Exercise instructions — Extract the lines from the first one in the records below through the line containing "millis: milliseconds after", keeping both ends and leaving out any pictures.

Data shown —
==*==

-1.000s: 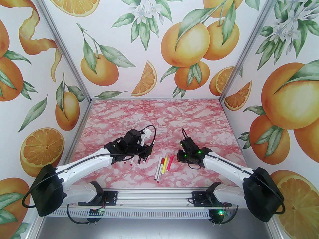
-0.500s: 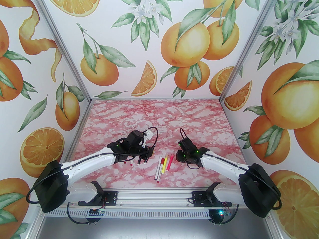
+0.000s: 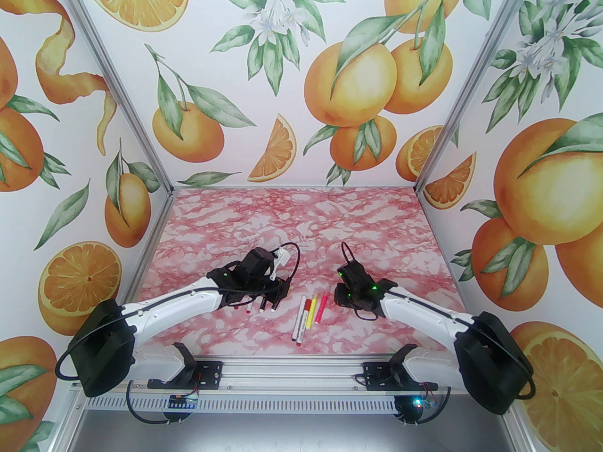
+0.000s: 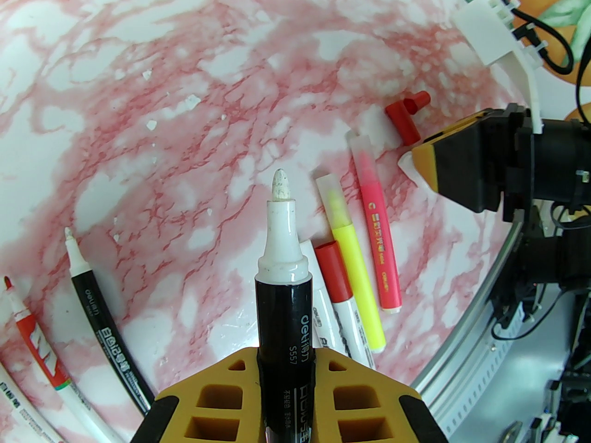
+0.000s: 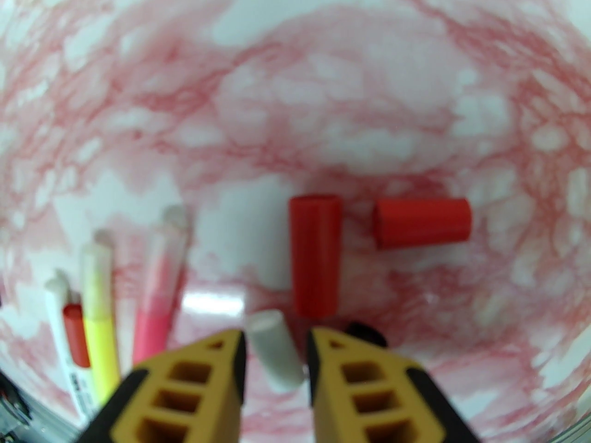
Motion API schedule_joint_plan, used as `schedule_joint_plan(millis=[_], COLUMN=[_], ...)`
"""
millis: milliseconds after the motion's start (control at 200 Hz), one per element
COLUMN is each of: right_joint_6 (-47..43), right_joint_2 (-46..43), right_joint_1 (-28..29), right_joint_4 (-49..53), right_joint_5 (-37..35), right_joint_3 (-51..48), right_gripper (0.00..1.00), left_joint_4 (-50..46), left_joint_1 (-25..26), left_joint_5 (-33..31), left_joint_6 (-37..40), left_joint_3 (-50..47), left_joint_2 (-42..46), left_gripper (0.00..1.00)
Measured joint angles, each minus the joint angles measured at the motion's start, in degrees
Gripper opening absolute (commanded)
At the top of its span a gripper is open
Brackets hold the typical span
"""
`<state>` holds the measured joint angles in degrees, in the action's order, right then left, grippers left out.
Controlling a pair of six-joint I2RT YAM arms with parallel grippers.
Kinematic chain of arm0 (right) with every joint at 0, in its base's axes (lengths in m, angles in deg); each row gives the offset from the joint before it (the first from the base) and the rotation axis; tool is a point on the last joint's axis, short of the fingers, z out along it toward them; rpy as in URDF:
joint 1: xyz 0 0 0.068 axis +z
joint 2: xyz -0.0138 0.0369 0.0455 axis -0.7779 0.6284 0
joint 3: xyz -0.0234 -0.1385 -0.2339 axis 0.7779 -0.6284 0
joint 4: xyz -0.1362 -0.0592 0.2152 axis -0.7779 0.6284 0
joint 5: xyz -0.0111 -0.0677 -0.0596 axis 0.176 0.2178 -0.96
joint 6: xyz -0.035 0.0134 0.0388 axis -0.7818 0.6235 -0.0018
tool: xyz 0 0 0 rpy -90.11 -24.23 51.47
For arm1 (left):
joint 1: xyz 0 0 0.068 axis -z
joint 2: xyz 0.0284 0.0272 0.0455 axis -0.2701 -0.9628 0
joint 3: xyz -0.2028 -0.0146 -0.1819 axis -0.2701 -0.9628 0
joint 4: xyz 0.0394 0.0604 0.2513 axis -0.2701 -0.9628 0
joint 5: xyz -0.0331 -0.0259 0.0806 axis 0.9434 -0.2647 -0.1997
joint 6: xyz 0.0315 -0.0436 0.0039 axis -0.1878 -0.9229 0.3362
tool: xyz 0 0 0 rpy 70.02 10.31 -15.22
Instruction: Open the pen caps
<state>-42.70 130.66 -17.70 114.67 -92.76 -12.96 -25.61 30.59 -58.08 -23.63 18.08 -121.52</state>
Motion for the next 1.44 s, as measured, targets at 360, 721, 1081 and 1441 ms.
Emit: schedule_joint_plan(millis=[360,721,1081,1441], right_joint_6=[-1.8,-2.6,-2.6,-2.6], right_joint_2=[-17.3,-18.9,-19.7,-19.8], right_joint_1=[0.4,0.4,0.4,0.4], right_joint_4=[-1.8,-6.5,-6.7,-6.7], right_joint_5=[8.9,22.5,24.2,24.2], right_joint_3=[0.7,0.6,0.6,0.6], right_gripper=[0.5,0.73,0.74,0.74], left_joint_4=[-2.1,-3.9,-4.2,-4.7], left_joint_1=[2.7,3.7,3.7,3.7], left_joint_5=[-10.4,-18.1,-19.4,-19.6], left_joint_6=[-3.1,-6.0,-6.2,-6.0], left_joint_3=[0.3,3.1,4.9,5.0], left_joint_2=[-7.4,-13.2,-17.1,-17.0], left_gripper=[0.02,0.12,0.24,0.34])
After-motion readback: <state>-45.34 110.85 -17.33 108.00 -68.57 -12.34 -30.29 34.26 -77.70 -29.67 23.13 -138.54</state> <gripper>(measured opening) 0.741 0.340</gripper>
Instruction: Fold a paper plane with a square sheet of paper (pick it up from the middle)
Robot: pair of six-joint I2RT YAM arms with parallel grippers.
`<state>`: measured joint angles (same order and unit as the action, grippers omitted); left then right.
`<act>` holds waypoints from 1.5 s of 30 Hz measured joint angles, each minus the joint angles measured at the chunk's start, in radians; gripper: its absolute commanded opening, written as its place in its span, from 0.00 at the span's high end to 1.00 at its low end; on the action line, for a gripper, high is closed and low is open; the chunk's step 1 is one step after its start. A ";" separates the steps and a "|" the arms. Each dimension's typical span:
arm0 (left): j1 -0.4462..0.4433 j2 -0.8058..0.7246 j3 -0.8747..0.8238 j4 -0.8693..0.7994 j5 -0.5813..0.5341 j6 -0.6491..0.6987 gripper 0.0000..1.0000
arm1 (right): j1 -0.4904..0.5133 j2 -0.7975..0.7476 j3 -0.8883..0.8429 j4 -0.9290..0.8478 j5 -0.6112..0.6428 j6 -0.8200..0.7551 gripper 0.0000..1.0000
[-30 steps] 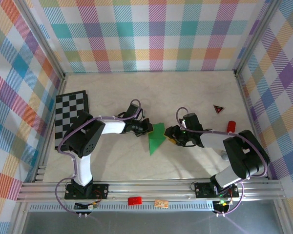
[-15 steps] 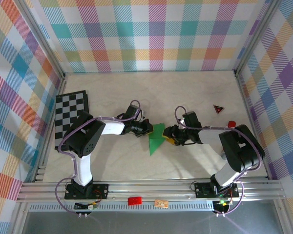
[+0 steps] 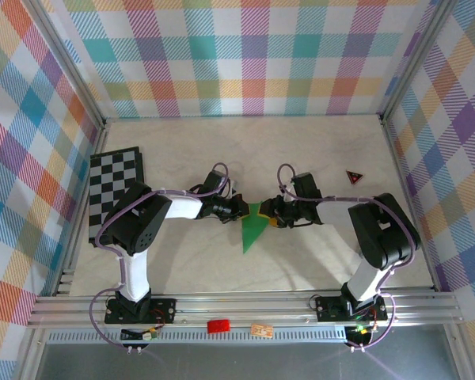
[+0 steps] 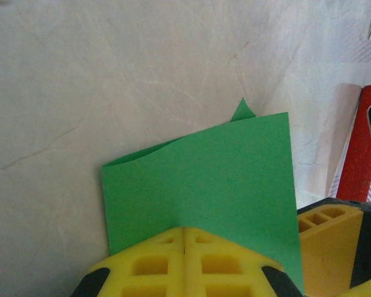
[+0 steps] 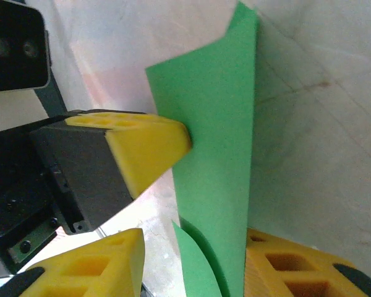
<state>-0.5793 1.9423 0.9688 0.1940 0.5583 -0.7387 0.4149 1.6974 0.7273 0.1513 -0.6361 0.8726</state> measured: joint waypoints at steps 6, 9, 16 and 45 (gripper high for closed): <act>0.000 0.000 -0.003 0.004 0.003 0.003 1.00 | -0.027 0.056 0.038 -0.020 -0.039 -0.052 0.65; 0.000 0.000 -0.004 0.005 0.006 0.003 1.00 | -0.039 0.081 0.054 -0.026 -0.055 -0.071 0.70; 0.000 0.000 -0.010 0.019 0.010 0.003 1.00 | -0.054 0.117 0.080 -0.050 -0.093 -0.106 0.77; 0.000 -0.110 -0.051 0.006 -0.035 0.019 0.66 | -0.061 0.112 0.071 -0.042 -0.104 -0.085 1.00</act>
<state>-0.5797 1.8320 0.9176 0.2005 0.5228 -0.7193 0.3538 1.8091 0.7979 0.1097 -0.7403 0.7872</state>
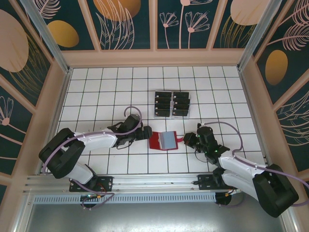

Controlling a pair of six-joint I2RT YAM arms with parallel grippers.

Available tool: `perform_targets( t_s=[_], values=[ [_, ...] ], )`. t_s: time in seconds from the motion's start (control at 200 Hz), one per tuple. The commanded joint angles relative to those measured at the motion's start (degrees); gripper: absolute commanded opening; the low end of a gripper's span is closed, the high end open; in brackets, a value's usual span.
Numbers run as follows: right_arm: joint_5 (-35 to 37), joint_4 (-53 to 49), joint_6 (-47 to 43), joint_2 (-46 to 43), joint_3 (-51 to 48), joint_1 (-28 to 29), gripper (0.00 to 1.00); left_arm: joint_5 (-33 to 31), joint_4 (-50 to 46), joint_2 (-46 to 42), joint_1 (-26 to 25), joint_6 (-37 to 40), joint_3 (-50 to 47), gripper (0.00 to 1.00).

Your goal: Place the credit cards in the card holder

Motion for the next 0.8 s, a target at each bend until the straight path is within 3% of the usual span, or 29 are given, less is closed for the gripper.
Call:
perform_targets(
  t_s=[0.0,0.23,0.52,0.791],
  values=[
    [-0.09,1.22,2.23,-2.23,-1.24,-0.25,0.11,-7.61,-4.68,3.55,0.57,4.96,2.82,0.91],
    [-1.53,-3.17,1.30,-5.95,1.87,-0.26,0.37,-12.01,-10.12,6.43,0.54,9.23,8.06,0.92],
    [2.67,-9.93,0.54,-9.20,9.01,6.26,0.39,-12.02,-11.52,4.16,0.44,10.96,9.92,0.94],
    [4.21,-7.79,-0.84,-1.37,13.45,11.36,0.39,-9.49,-11.58,-3.16,-0.65,9.32,10.42,0.95]
  ],
)
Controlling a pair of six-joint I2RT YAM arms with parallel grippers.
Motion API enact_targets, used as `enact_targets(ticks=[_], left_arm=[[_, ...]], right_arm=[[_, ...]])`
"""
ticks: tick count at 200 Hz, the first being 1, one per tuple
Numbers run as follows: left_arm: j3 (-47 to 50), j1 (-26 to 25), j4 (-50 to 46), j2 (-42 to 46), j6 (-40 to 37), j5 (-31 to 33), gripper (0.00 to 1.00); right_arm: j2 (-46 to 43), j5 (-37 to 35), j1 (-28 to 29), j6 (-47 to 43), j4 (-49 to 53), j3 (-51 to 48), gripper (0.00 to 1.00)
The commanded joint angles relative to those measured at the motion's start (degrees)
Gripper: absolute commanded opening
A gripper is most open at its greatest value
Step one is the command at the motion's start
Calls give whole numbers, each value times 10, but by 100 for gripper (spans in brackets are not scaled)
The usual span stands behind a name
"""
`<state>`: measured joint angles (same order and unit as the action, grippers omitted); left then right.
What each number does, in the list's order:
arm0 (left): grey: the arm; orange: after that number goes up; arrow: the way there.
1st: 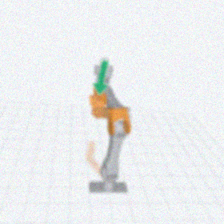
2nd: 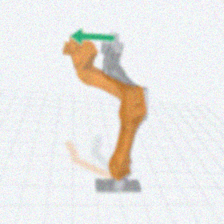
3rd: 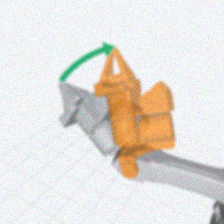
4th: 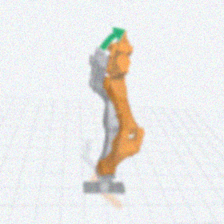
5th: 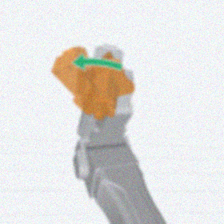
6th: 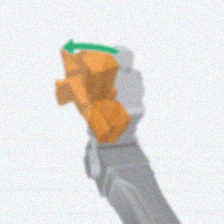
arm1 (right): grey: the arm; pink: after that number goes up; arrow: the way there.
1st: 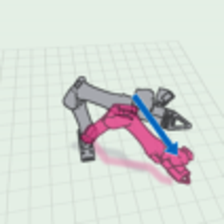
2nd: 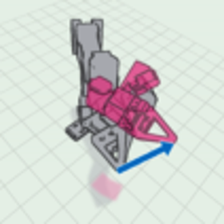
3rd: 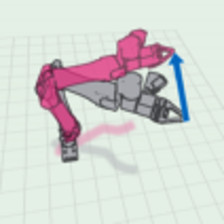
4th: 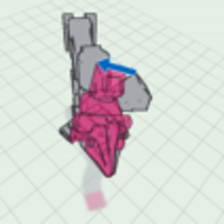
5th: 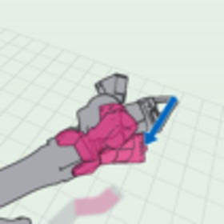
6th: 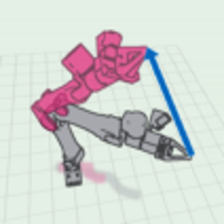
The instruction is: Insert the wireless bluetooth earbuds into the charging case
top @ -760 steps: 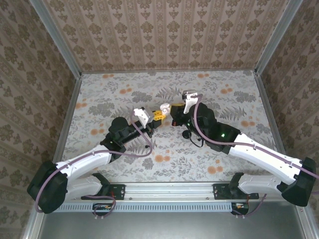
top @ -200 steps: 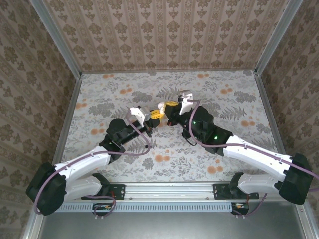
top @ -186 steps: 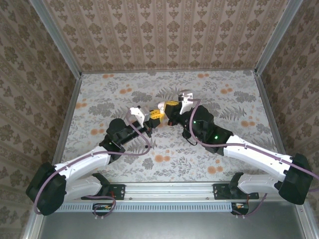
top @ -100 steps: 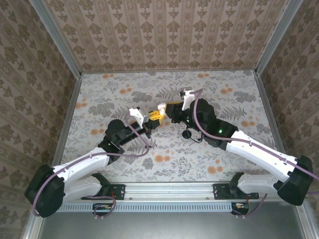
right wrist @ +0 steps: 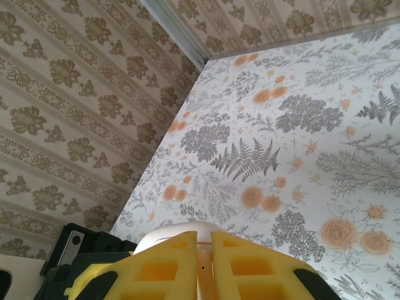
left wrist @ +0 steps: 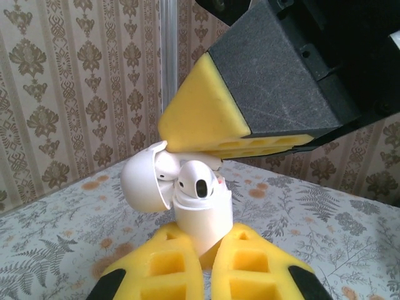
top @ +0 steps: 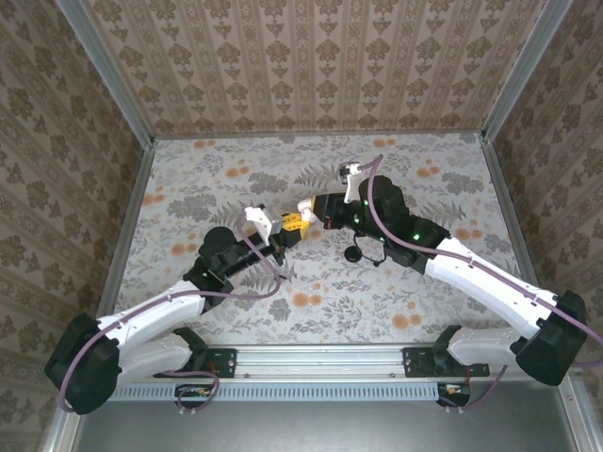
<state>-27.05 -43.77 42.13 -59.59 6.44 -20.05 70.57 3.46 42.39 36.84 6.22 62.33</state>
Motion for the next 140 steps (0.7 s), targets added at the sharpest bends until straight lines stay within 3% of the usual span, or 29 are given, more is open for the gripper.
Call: enact_targets(ticks=[1, 91, 140], left_arm=[[-5, 3, 41, 19, -10, -6, 0], [-9, 14, 39, 20, -10, -13, 0], [-5, 17, 33, 24, -11, -13, 0]], right_arm=[[16, 55, -5, 19, 18, 11, 13], [39, 95, -12, 11, 54, 33, 19], [40, 98, -14, 5, 55, 39, 10]])
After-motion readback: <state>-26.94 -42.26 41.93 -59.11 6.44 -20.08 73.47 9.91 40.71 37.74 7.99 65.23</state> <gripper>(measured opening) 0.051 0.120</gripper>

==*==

Response below —
-1.000s: 
-0.500s: 
+0.000s: 
+0.000s: 
+0.000s: 
Motion API schedule_joint_plan, used as `schedule_joint_plan(millis=[_], COLUMN=[_], ...)`
"""
millis: milliseconds after the motion's start (control at 200 Hz), one per element

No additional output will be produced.